Num comentário feito a 11 de outubro de 2022 sobre um balanço das denúncias validadas pela Comissão Independente para o Estudo dos Abusos de Menores na Igreja, Marcelo Rebelo de Sousa disse não ter ficado surpreendido com os dados, considerando que as 424 queixas não eram um número "particularmente elevado".
Mais tarde, mas no mesmo dia, o Presidente esclareceu que o número de testemunhos "não parece particularmente elevado face à provável triste realidade, quer em Portugal quer pelo mundo".
Face à pergunta do inquérito realizado pela comissão sobre o porquê de dar o seu testemunho, o relatório divulgado na terça-feira refere que "houve uma quantidade significativa de pessoas abusadas que decidiram fazer o seu testemunho perante notícias que, em certos momentos, incluíram declarações de diversas figuras públicas que as deixaram "incrédulas", considerando-as "insultuosas", "revoltantes" e "inadmissíveis".
Entre as respostas citadas pode ler-se: "Por causa das declarações infelizes do Sr. Presidente da República. Fomos muito mais de 400. Muitos calámos, por medo, vergonha, por ter sido há tanto tempo… Mas não esquecemos e nunca esqueceremos" ou "Por revolta. A coisa já andava mal, agora de ontem com o Marcelo a falar, deu uma revolta que não sei explicar. Achava que não valia a pena falar, pois já muitos tinham falado por minha vez, mas assim não dá, é uma revolta que não se explica".
"Por o PR ter dito aquelas aberrações" e "O que é que me faz hoje enviar este relato: a polémica que se gerou a propósito do relatório sobre ao assunto e das declarações do Presidente da República.
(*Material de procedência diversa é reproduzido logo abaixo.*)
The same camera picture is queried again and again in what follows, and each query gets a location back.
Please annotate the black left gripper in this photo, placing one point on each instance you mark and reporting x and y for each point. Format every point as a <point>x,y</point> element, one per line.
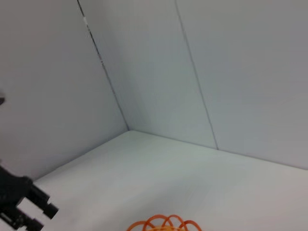
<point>12,190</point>

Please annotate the orange woven plastic basket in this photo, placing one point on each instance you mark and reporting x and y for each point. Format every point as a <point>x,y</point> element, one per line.
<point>163,229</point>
Afinal acho que há muitos mais casos do que os 400 e picos desse relatório", são outras das declarações citadas.
De acordo com o relatório, a criação da comissão, considerada "segura e credível", e a comunicação social, com destaque para a televisão, foram "fundamentais na tomada de decisão individual para testemunhar".
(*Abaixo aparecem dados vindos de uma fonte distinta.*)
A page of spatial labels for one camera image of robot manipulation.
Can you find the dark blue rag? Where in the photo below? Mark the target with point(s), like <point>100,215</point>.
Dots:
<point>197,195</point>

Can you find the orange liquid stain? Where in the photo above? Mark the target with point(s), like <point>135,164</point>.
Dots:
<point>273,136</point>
A Comissão Independente para o Estudo dos Abusos Sexuais de Crianças na Igreja Católica recebeu 512 testemunhos validados relativos a 4.815 vítimas desde que iniciou funções em janeiro de 2022.
De entre os 512 testemunhos validados, 25 casos foram enviados para o Ministério Público.
Os casos de abusos sexuais revelados ao longo de 2022 abalaram a Igreja e a própria sociedade portuguesa, à imagem do que tinha ocorrido com iniciativas similares em outros países.